La discussione con gli studenti, cui è dedicata un’apposita sezione del Festival, è animata attraverso la presentazione di film, fotografie e testimonianze in prima persona. Come quella delle atlete paraolimpiche Martina Caironi e Allegra Magenta che si raccontano nell’incontro “Lo sport che vince, cura e include”. Lavinia Costantino recita un brano tratto da “Parole dipinte” dedicato a Claudia Wood, l’artista che a causa di un ictus prenatale non riesce a parlare ma si esprime attraverso la pittura. E in un talk sullo stigma e gli stereotipi sociali che spesso subiscono le persone disabili, l’artista e cantante Stefano Belisari, in arte Elio, dialogherà con Lucio Moderato, psicologo e psicoterapeuta, e Valentina Tomirotti, giornalista e attivista del mondo della disabilità. Tra i temi affrontati, anche la violenza sulle donne diversamente abili con Silvia Cutrucea, vicepresidente dell’associazione Federazione italiana per il superamento dell’handicap.

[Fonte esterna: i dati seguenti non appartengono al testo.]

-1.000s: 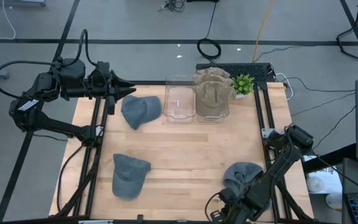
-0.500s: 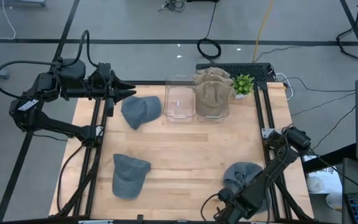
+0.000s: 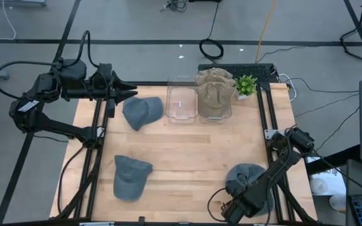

Come ogni anno, il Festival ospita mostre di fotografie e proiezioni cinematografiche. La storia di Mario, un ragazzo di Napoli che un tuffo da uno scoglio ha reso tetraplegico, è raccontata dal fotografo Paolo Manzo. In “M.”, l’autore documenta la sua vita nei gesti della quotidianità e di assistenza, affidata alla comunità di familiari e amici. Immagini intime e private che offrono uno sguardo sulle problematiche sociali legate alla disabilità e all’inclusione nel Sud Italia e spingono a riflettere sulle barriere architettoniche culturali oltre che fisiche. In “When we walk” il regista Jason Da Silva, affetto da sclerosi multipla cronica da 15 anni, mette in immagini la lotta per stare vicino a suo figlio. A causa di un progressivo indebolimento delle capacità motore e l’impossibilità di utilizzare le mani e le braccia, il regista ha filmato il suo lavoro al limite delle sue capacità fisiche usando una videocamera fissata sulla sua sedia a rotelle. Un viaggio rappresentato dalle sfide quotidiane che un disabile deve affrontare in un sistema sanitario contorto, che non garantisce certezze né tantomeno vicinanza a coloro che ne hanno bisogno e che rischiano di essere travolti da un irreversibile senso di impotenza. Il regista Fernand Melgar in “A l’ecole des philosophes” racconta i primi passi a scuola di cinque disabili mentali che devono imparare a vivere insieme ai loro coetanei. La missione all’inizio sembra impossibile ma poco a poco la classe prende forma e gli alunni smentiscono ogni previsione.